[Opening Available data section]

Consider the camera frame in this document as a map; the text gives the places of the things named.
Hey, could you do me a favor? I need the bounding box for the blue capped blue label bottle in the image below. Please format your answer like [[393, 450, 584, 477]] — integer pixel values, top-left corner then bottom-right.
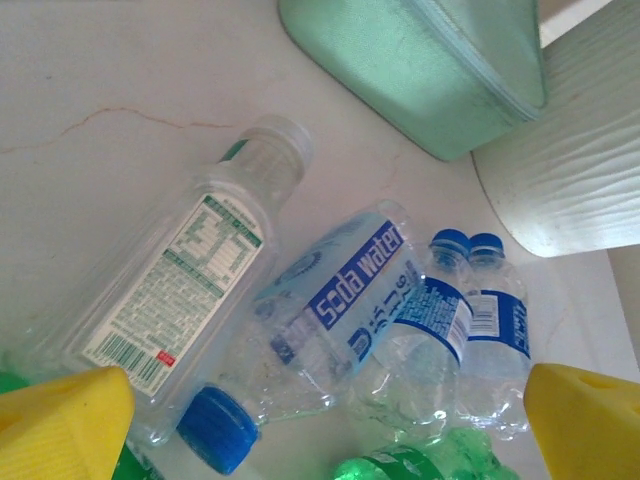
[[457, 232, 532, 441], [349, 228, 474, 436]]

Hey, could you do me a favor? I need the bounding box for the long green soda bottle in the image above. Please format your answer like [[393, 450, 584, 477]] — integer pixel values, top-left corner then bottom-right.
[[332, 427, 521, 480]]

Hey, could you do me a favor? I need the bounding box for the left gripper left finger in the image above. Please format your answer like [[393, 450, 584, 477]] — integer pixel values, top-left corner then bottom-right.
[[0, 366, 136, 480]]

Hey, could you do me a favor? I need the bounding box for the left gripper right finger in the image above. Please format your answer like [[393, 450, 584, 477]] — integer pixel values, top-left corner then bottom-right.
[[522, 363, 640, 480]]

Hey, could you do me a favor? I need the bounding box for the white ribbed waste bin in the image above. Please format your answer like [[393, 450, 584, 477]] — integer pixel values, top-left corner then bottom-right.
[[470, 22, 640, 260]]

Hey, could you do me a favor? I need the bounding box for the green plastic lidded box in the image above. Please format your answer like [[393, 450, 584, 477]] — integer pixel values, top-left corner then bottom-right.
[[277, 0, 550, 162]]

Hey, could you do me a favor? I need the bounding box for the clear bottle green white label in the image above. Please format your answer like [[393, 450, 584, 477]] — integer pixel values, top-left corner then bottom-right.
[[22, 114, 316, 446]]

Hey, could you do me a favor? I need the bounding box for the soda water bottle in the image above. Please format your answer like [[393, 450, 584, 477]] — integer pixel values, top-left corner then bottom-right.
[[177, 199, 426, 476]]

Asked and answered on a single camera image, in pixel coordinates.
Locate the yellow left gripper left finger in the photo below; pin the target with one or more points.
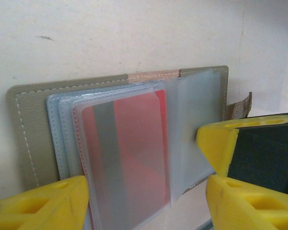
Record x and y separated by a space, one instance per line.
62 203

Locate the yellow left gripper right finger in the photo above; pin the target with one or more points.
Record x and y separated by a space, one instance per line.
225 203

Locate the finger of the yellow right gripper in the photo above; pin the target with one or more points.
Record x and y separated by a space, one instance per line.
261 153

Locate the red VIP card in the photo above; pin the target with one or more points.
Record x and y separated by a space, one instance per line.
139 143

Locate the grey leather card holder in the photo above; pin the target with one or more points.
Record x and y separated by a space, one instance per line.
28 107

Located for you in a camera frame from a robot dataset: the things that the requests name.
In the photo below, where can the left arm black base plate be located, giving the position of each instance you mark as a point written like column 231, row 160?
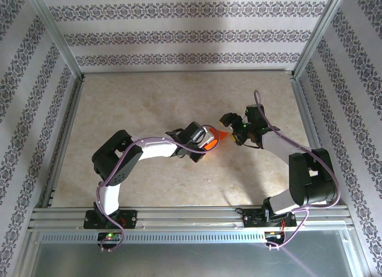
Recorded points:
column 129, row 218

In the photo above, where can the grey metal sheet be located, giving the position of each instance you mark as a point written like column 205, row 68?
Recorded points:
column 179, row 262

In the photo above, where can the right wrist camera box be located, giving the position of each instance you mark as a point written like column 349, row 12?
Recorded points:
column 255, row 114

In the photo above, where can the aluminium table edge rail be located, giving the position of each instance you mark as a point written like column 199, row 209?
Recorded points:
column 185, row 71

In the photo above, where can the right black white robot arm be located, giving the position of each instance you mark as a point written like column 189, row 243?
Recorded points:
column 310, row 178

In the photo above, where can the circuit board with green light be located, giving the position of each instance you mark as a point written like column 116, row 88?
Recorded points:
column 110, row 235

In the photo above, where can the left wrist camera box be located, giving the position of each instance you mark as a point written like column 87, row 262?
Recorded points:
column 195, row 132

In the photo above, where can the aluminium frame post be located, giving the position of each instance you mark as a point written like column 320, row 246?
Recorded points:
column 319, row 32
column 57, row 32

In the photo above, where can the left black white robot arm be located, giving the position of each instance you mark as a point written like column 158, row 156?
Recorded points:
column 116, row 163

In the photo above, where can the aluminium table side rail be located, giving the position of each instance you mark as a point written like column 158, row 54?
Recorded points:
column 305, row 110
column 71, row 110

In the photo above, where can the aluminium mounting rail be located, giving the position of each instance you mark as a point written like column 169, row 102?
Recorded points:
column 185, row 214

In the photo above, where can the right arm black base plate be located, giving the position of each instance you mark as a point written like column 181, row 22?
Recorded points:
column 252, row 220

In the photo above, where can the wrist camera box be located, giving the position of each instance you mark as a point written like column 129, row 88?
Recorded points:
column 195, row 132
column 255, row 114

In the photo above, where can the slotted metal strip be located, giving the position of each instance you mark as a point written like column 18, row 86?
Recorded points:
column 185, row 237

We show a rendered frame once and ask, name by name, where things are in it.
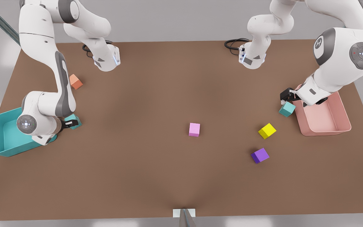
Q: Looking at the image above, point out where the teal cube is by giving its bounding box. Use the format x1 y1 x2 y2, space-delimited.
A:
65 114 82 130
279 102 296 118

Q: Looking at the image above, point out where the yellow cube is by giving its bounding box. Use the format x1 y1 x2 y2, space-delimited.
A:
258 123 277 139

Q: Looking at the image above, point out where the orange cube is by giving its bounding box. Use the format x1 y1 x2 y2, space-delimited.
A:
69 74 83 90

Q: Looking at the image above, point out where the pink tray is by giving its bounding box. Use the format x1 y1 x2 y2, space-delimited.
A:
292 84 352 137

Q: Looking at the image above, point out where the teal tray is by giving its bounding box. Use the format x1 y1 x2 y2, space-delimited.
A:
0 107 58 157

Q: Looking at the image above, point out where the purple cube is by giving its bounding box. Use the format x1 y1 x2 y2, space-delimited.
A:
251 148 270 164

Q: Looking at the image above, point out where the pink cube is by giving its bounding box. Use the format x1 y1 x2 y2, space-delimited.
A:
189 123 201 137

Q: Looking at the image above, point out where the black cable loop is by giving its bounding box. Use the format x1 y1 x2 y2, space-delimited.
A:
224 38 251 52
82 40 113 58

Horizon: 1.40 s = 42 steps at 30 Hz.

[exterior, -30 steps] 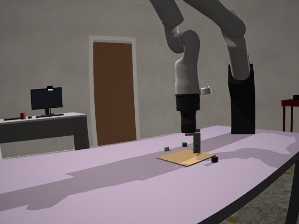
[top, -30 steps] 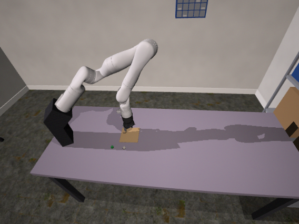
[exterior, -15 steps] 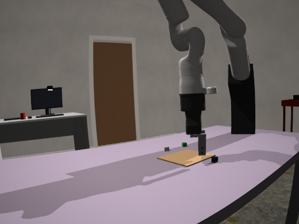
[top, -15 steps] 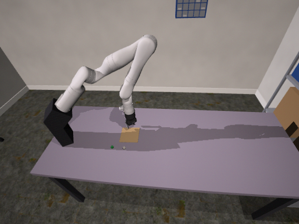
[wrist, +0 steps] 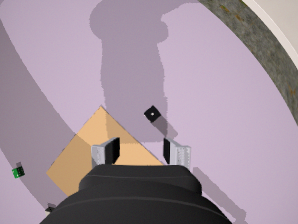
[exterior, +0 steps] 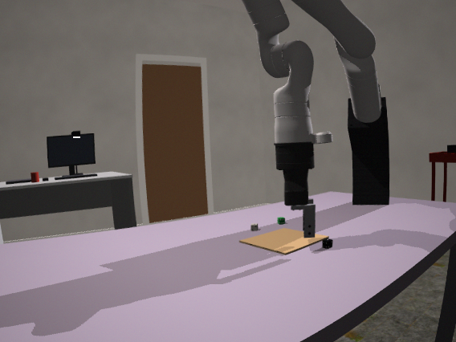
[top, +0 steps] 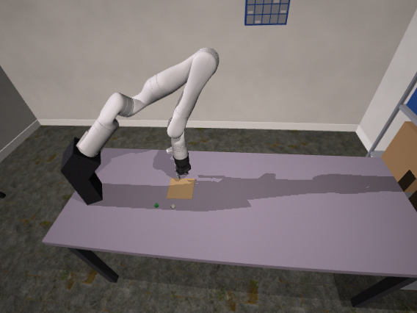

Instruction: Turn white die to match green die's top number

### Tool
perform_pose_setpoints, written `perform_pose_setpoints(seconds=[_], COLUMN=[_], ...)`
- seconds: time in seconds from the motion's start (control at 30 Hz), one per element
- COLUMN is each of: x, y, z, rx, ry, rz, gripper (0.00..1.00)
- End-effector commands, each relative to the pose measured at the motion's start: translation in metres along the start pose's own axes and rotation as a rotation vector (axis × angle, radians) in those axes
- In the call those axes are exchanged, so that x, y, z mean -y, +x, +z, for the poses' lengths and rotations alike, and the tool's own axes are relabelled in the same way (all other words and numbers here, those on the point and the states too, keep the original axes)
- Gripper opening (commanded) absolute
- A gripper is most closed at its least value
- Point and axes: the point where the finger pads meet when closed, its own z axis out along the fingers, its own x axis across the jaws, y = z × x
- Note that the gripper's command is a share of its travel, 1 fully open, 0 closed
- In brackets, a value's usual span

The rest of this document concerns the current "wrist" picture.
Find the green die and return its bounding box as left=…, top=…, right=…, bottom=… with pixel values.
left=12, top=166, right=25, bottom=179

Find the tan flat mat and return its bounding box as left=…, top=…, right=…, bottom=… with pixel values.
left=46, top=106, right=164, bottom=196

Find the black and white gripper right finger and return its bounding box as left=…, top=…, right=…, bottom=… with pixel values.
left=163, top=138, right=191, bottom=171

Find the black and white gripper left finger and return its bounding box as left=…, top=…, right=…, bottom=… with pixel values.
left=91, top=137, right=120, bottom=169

[Closing Available data section]

Please print each entry exactly as given and keep pictures out of it.

[Your response]
Consider the camera frame in this document as a map; the text gives the places of the things named.
Hey, could you do me a favor? I need the bounding box for the blue capped blue label bottle in the image below. Please format your answer like [[393, 450, 584, 477]] — integer pixel values, top-left corner then bottom-right.
[[457, 232, 532, 441], [349, 228, 474, 436]]

Hey, could you do me a favor? I need the bounding box for the long green soda bottle in the image above. Please format your answer like [[393, 450, 584, 477]] — integer pixel values, top-left corner then bottom-right.
[[332, 427, 521, 480]]

Hey, could you do me a favor? I need the bounding box for the left gripper left finger in the image above. Please format your answer like [[393, 450, 584, 477]] — integer pixel values, top-left corner then bottom-right.
[[0, 366, 136, 480]]

Hey, could you do me a favor? I need the bounding box for the left gripper right finger in the image above. Please format your answer like [[393, 450, 584, 477]] — integer pixel values, top-left corner then bottom-right.
[[522, 363, 640, 480]]

Hey, could you do me a favor? I need the bounding box for the white ribbed waste bin in the image above. Please format your answer like [[393, 450, 584, 477]] — integer pixel values, top-left corner then bottom-right.
[[470, 22, 640, 260]]

Hey, could you do me a favor? I need the bounding box for the green plastic lidded box in the image above. Please format your answer like [[393, 450, 584, 477]] — integer pixel values, top-left corner then bottom-right.
[[277, 0, 550, 162]]

Hey, could you do me a favor? I need the bounding box for the clear bottle green white label in the image above. Please format your answer like [[393, 450, 584, 477]] — integer pixel values, top-left corner then bottom-right.
[[22, 114, 316, 446]]

Hey, could you do me a favor? I need the bounding box for the soda water bottle in the image above. Please format your answer like [[393, 450, 584, 477]] — integer pixel values, top-left corner then bottom-right.
[[177, 199, 426, 476]]

Asked and answered on a single camera image, in pixel coordinates.
Locate the yellow left gripper left finger in the photo below; pin the target with one or more points.
Record x and y separated by a space, one instance per line.
62 203

Locate the yellow left gripper right finger in the photo above; pin the target with one or more points.
Record x and y separated by a space, one instance per line.
225 203

Locate the finger of the yellow right gripper in the photo above; pin the target with one or more points.
Record x and y separated by a space, one instance per line.
261 153

Locate the red VIP card in the photo above; pin the target with one or more points.
Record x and y separated by a space, one instance per line.
139 143

Locate the grey leather card holder in the photo above; pin the target with one or more points.
Record x and y separated by a space, one instance per line.
28 107

Located for you in a camera frame from a robot dataset: the things that the requests name.
In the photo below, where can the left arm black base plate be located, giving the position of each instance you mark as a point written like column 231, row 160?
Recorded points:
column 129, row 218

In the photo above, where can the grey metal sheet be located, giving the position of each instance you mark as a point written like column 205, row 68?
Recorded points:
column 179, row 262

In the photo above, where can the right wrist camera box be located, giving the position of each instance you mark as a point written like column 349, row 12?
Recorded points:
column 255, row 114

In the photo above, where can the aluminium table edge rail be located, giving the position of each instance you mark as a point written like column 199, row 209?
Recorded points:
column 185, row 71

In the photo above, where can the right black white robot arm be located, giving the position of each instance you mark as a point written like column 189, row 243?
Recorded points:
column 310, row 178

In the photo above, where can the circuit board with green light be located, giving the position of each instance you mark as a point written like column 116, row 88?
Recorded points:
column 110, row 235

In the photo above, where can the left wrist camera box be located, giving the position of each instance you mark as a point written like column 87, row 262?
Recorded points:
column 195, row 132

In the photo above, where can the aluminium frame post be located, giving the position of each instance you mark as a point written like column 320, row 246?
Recorded points:
column 319, row 32
column 57, row 32

In the photo above, where can the left black white robot arm be located, giving the position of each instance you mark as a point written like column 158, row 156?
Recorded points:
column 116, row 163

In the photo above, where can the aluminium table side rail be located, giving the position of each instance you mark as a point written like column 158, row 54?
Recorded points:
column 305, row 110
column 71, row 110

In the photo above, where can the aluminium mounting rail be located, giving the position of each instance you mark as a point written like column 169, row 102?
Recorded points:
column 185, row 214

In the photo above, where can the right arm black base plate be located, giving the position of each instance you mark as a point written like column 181, row 22?
Recorded points:
column 252, row 220

In the photo above, where can the wrist camera box be located, giving the position of each instance you mark as a point written like column 129, row 88?
Recorded points:
column 195, row 132
column 255, row 114

In the photo above, where can the slotted metal strip be located, giving the position of each instance you mark as a point written like column 18, row 86?
Recorded points:
column 185, row 237

We show a rendered frame once and ask, name by name, where things are in it.
Q: Looking at the image above, point out where the teal cube is by giving its bounding box. Use the format x1 y1 x2 y2, space-delimited.
A:
65 114 82 130
279 102 296 118

Q: Looking at the image above, point out where the yellow cube is by giving its bounding box. Use the format x1 y1 x2 y2, space-delimited.
A:
258 123 277 139

Q: Looking at the image above, point out where the orange cube is by giving its bounding box. Use the format x1 y1 x2 y2, space-delimited.
A:
69 74 83 90

Q: Looking at the image above, point out where the pink tray is by giving its bounding box. Use the format x1 y1 x2 y2, space-delimited.
A:
292 84 352 137

Q: Looking at the image above, point out where the teal tray is by giving its bounding box. Use the format x1 y1 x2 y2, space-delimited.
A:
0 107 58 157

Q: Looking at the image above, point out where the purple cube is by giving its bounding box. Use the format x1 y1 x2 y2, space-delimited.
A:
251 148 270 164

Q: Looking at the image above, point out where the pink cube is by giving its bounding box. Use the format x1 y1 x2 y2, space-delimited.
A:
189 123 201 137

Q: Looking at the image above, point out where the black cable loop is by giving its bounding box. Use the format x1 y1 x2 y2, space-delimited.
A:
224 38 251 52
82 40 113 58

Horizon: 1.40 s = 42 steps at 30 Hz.

[exterior, -30 steps] 
[top, -30 steps] 
[exterior, -15 steps] 
[top, -15 steps] 
[wrist, +0 steps] 
[exterior, +0 steps] 
[top, +0 steps] 

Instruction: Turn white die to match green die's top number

### Tool
perform_pose_setpoints, written `perform_pose_setpoints(seconds=[_], COLUMN=[_], ...)`
- seconds: time in seconds from the motion's start (control at 30 Hz), one per element
- COLUMN is each of: x, y, z, rx, ry, rz, gripper (0.00..1.00)
- End-effector commands, each relative to the pose measured at the motion's start: translation in metres along the start pose's own axes and rotation as a rotation vector (axis × angle, radians) in those axes
- In the call those axes are exchanged, so that x, y, z mean -y, +x, +z, for the poses' lengths and rotations alike, and the tool's own axes are relabelled in the same way (all other words and numbers here, those on the point and the states too, keep the original axes)
- Gripper opening (commanded) absolute
- A gripper is most closed at its least value
- Point and axes: the point where the finger pads meet when closed, its own z axis out along the fingers, its own x axis across the jaws, y = z × x
- Note that the gripper's command is a share of its travel, 1 fully open, 0 closed
- In brackets, a value's usual span

The rest of this document concerns the current "wrist" picture.
Find the green die and return its bounding box as left=…, top=…, right=…, bottom=… with pixel values.
left=12, top=166, right=25, bottom=179

Find the tan flat mat and return its bounding box as left=…, top=…, right=…, bottom=… with pixel values.
left=46, top=106, right=164, bottom=196

Find the black and white gripper right finger and return its bounding box as left=…, top=…, right=…, bottom=… with pixel values.
left=163, top=138, right=191, bottom=171

Find the black and white gripper left finger and return its bounding box as left=…, top=…, right=…, bottom=… with pixel values.
left=91, top=137, right=120, bottom=169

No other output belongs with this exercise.